What the exercise asks ▸ The required output is the lines below from the line containing "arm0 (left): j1" to the line containing "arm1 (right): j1", inclusive, retyped exactly. No other lines belong in it.

++++ Provided data ++++

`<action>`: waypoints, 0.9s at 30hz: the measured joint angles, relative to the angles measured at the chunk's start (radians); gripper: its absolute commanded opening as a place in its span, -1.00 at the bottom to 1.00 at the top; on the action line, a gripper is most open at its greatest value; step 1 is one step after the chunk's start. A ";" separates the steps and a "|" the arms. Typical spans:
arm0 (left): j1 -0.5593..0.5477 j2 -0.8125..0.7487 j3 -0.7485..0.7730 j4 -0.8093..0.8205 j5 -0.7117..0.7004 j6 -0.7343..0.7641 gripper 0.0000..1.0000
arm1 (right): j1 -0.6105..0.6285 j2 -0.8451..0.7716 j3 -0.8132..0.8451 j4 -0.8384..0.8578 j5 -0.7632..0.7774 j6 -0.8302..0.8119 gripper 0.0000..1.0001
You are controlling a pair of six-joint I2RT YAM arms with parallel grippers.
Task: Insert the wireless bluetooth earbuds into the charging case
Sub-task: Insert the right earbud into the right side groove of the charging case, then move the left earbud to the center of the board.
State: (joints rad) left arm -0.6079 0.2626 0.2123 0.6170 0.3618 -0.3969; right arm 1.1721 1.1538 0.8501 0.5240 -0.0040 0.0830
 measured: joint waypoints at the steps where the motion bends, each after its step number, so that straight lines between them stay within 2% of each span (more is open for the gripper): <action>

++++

Solution below ▸
arm0 (left): j1 -0.5593..0.5477 j2 -0.8125..0.7487 j3 -0.7485..0.7730 j4 -0.8093..0.8205 j5 -0.7117..0.7004 j6 -0.7343..0.7641 gripper 0.0000..1.0000
arm1 (right): j1 -0.6105..0.6285 j2 -0.8451..0.7716 j3 -0.8132..0.8451 j4 -0.8384..0.8578 j5 -0.7632..0.7774 j6 -0.8302..0.8119 gripper 0.0000..1.0001

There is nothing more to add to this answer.